Depuis l’arrêt dit “Bardou” rendu par la Cour de Cassation le 6 juillet 1931, la dépendance économique vis-à-vis d’un employeur ne permet plus de caractériser un contrat de travail. L’existence d’un lien de subordination est indispensable. Pour que ce lien soit établi, le travail doit être effectué sous l’autorité d’un employeur qui donne des directives, les contrôle et les sanctionne. Puisque ce n’est – heureusement – pas le cas des élus, “le code du travail ne leur est pas applicable”, explique Jean-Pierre Camby, Professeur associé de droit et ancien administrateur de l’Assemblée nationale. 

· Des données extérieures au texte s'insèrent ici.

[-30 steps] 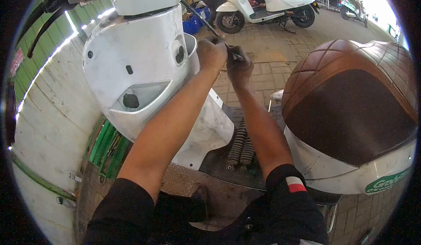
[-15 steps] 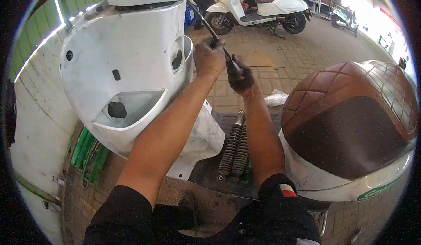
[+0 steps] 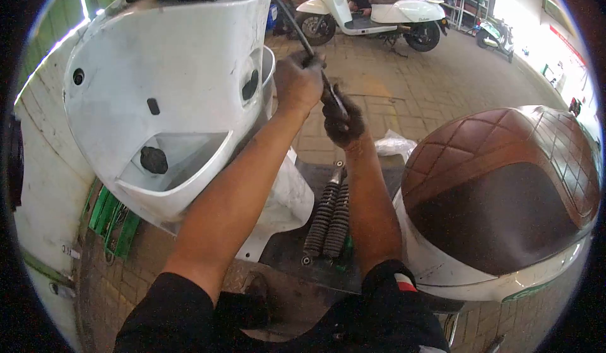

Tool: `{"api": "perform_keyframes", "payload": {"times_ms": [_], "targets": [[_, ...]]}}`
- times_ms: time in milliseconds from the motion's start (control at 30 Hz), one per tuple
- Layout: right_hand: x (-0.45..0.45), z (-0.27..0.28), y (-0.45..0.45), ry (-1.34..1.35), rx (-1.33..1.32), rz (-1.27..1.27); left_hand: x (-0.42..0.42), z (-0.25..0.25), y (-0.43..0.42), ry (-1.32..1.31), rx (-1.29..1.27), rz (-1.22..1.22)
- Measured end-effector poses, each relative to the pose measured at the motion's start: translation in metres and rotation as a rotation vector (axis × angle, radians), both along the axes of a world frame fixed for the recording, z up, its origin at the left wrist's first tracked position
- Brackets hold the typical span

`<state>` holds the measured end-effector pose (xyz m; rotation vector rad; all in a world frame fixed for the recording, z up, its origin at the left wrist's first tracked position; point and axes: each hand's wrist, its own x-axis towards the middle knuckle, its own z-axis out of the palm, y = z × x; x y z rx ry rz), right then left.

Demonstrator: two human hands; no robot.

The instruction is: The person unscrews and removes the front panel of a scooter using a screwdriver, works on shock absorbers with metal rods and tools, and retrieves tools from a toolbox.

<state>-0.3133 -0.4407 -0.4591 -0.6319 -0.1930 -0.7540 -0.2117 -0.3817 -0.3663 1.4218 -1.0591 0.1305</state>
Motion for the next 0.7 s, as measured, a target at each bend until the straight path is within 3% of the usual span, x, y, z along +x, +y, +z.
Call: {"api": "perform_keyframes", "payload": {"times_ms": [33, 100, 133, 233, 267, 333, 467, 567, 633, 667, 700], "targets": [[0.0, 0.001, -0.002, 0.07, -0.071, -0.089, 0.002, -0.003, -0.006, 0.012, -0.038, -0.013], [0.01, 0.008, 0.017, 0.218, -0.309, -0.562, 0.001, 0.0, -0.006, -0.013, -0.024, -0.017], [0.015, 0.011, 0.017, 0.219, -0.315, -0.561, 0.002, 0.002, -0.005, -0.041, -0.008, -0.018], [0.021, 0.011, 0.016, 0.401, -0.845, -1.553, -0.001, 0.003, -0.007, 0.04, 0.08, -0.164], [0.018, 0.008, 0.014, 0.405, -0.847, -1.554, 0.0, 0.003, -0.008, 0.043, 0.081, -0.167], [0.007, 0.003, 0.01, 0.374, -0.014, -0.604, 0.001, 0.0, -0.01, 0.024, 0.08, -0.12], [0.003, -0.02, -0.009, 0.251, -0.076, -0.504, -0.008, 0.012, 0.009, -0.025, -0.061, -0.045], [0.008, -0.017, -0.014, 0.165, -0.134, -0.428, -0.002, 0.009, 0.006, -0.037, 0.062, -0.07], [0.014, 0.004, 0.013, 0.393, -1.007, -1.346, 0.003, 0.002, 0.001, -0.053, 0.097, -0.014], [0.012, 0.002, 0.011, 0.394, -1.015, -1.343, 0.001, 0.006, 0.006, -0.047, 0.093, -0.012], [0.009, -0.001, 0.008, 0.39, -0.806, -1.154, 0.001, 0.01, 0.01, 0.002, 0.078, -0.072]]}}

Pour le juriste, en prononçant la dissolution, Emmanuel Macron a purement et simplement rompu le lien qui unissait les députés à l’Assemblée. “Par conséquent, ils cessent de percevoir leur indemnité parlementaire, leur indemnité de frais de mandat et les prestations annexes”, développe Jean-Pierre Camby. Depuis le 1er janvier, l’ensemble s’élève à 7 637,39 euros brut mensuels. 

Les services du Palais Bourbon précisent aux Surligneurs qu’il n’y a “pas de différence entre un député dont le mandat prend fin parce que l’Assemblée est dissoute, et un député qui n’est pas réélu. C’est un seul et même cas de figure”. Selon le fonctionnement interne de l’Assemblée, les députés sont indemnisés jusqu’à la fin du mois qui suit la cessation de leur mandat, en l’occurrence jusqu’au 31 juillet prochain. Indemnité qui ne pourra d’ailleurs pas servir aux candidats à financer leur campagne pour les prochaines élections législatives. “C’est une interdiction formelle”, indique Jean-Pierre Camby, en référence à l’article L.52-8-1 du code électoral

Allocation “retour à l’emploi”

Toutefois, à partir du 1er août, “les députés qui n’ont pas été réélus seront éligibles à une allocation d’assurance mutuelle de retour à l’emploi”, expliquent les services de l’Assemblée. À condition qu’ils aient quitté leur activité professionnelle – les enseignants, comme les autres fonctionnaires, sont par exemple placés en situation de disponibilité pendant la durée du mandat et récupèrent ensuite leur poste – et qu’ils n’aient pas atteint l’âge légal de départ à la retraite. 

Depuis une réforme du 1er janvier 2018, le montant de l’allocation est aligné sur l’assurance chômage classique. Les députés cotisent tous les mois à hauteur de 1% de leur indemnité, ce qui leur permet de toucher, pendant 18 mois maximum – 22,5 lorsque l’ancien député a plus de 53 ans et 27 lorsqu’il a 55 ans et plus – 57% de l’indemnité parlementaire, soit 4 353,31 euros. 

Quant aux collaborateurs parlementaires, qui relèvent du droit du travail puisqu’ils sont liés au député employeur par une relation de subordination, l’article 19 de la loi de 2017 pour la confiance dans la vie politique prévoit que “la cessation du mandat du parlementaire constitue un motif spécifique de licenciement du collaborateur reposant sur une cause réelle et sérieuse”. Cela leur donne droit au chômage, ainsi qu’à une indemnité à hauteur d’un quart de mois de salaire par année d’ancienneté, versée par l’Assemblée nationale.